If there’s one guy you don’t want to play poker with, it’s Joe Navarro.
As a former FBI agent, Navarro’s job was to catch spies—people whose entire job entails tricking people into thinking they are something they’re not. In his 25-year career with the FBI, Navarro became an expert in body language and non-verbal communication. In fact, he’s written multiple books on the subject, including “What Every Body Is Saying: An Ex-FBI Agent’s Guide to Speed-Reading People” and “The Dictionary of Body Language: A Field Guide to Human Behavior.”
Navarro shared with WIRED some of the myths surrounding body language—or “non-verbals”—and some of them are so common, we probably don’t even question whether they’re true.
For instance, crossing your arms is commonly seen as a “blocking” behavior, to place a barrier between you and whoever you’re talking to. In reality, says Navarro, it’s a self-soothing behavior. Other common myths are that looking in one direction or the other is a sign of deception or that people who cover their mouth or nose are lying. It’s natural for people to look in various directions as they’re processing information and touching the nose or covering the mouth are soothing behaviors.
“We humans are lousy at detecting deception,” Navarro says.

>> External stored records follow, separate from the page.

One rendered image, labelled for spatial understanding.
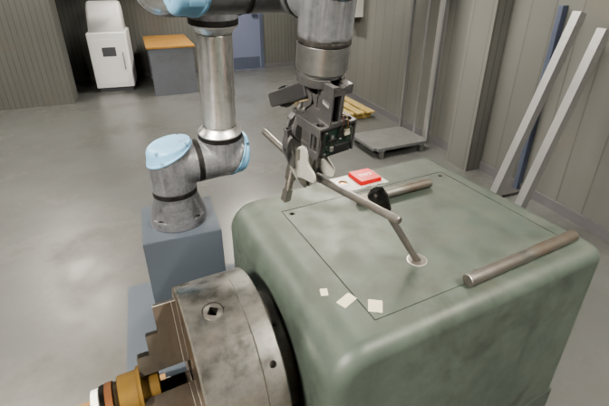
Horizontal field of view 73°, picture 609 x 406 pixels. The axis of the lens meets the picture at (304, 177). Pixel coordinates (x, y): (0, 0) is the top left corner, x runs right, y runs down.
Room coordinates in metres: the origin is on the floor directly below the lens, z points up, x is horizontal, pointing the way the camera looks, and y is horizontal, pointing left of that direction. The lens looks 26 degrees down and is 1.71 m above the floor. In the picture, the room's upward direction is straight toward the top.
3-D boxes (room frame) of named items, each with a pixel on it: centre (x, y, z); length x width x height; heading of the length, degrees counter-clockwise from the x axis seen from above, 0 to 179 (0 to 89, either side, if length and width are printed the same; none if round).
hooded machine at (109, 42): (6.93, 3.15, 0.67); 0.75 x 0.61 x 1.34; 21
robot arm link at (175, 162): (0.98, 0.34, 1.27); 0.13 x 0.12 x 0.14; 120
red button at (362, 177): (0.92, -0.15, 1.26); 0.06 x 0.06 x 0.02; 26
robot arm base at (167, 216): (0.98, 0.35, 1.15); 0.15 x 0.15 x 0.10
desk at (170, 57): (7.04, 2.26, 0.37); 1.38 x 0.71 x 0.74; 22
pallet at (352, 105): (5.56, -0.38, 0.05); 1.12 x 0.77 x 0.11; 21
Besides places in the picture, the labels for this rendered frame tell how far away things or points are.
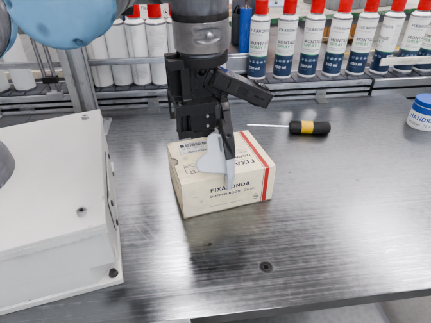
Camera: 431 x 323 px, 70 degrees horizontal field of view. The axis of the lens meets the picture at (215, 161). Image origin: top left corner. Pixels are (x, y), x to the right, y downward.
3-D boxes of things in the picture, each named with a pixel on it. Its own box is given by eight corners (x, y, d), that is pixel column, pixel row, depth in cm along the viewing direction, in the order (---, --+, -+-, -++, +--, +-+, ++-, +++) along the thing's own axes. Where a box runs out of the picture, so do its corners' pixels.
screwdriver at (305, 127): (326, 130, 75) (329, 119, 74) (329, 136, 73) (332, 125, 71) (244, 127, 77) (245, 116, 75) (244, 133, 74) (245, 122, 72)
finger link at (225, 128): (219, 161, 49) (208, 107, 49) (229, 158, 49) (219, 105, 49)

Sometimes there are clues in specific non-verbals. He shares how someone’s hair, forehead, eyes, nose, mouth and neck can offer information about a person. How a person carries themselves can tell us something as well. But there’s not one single indicator that a person is lying.
“When we study non-verbals, it’s not about making judgments,” he says. “It’s about assessing ‘What is this person transmitting in that moment?'”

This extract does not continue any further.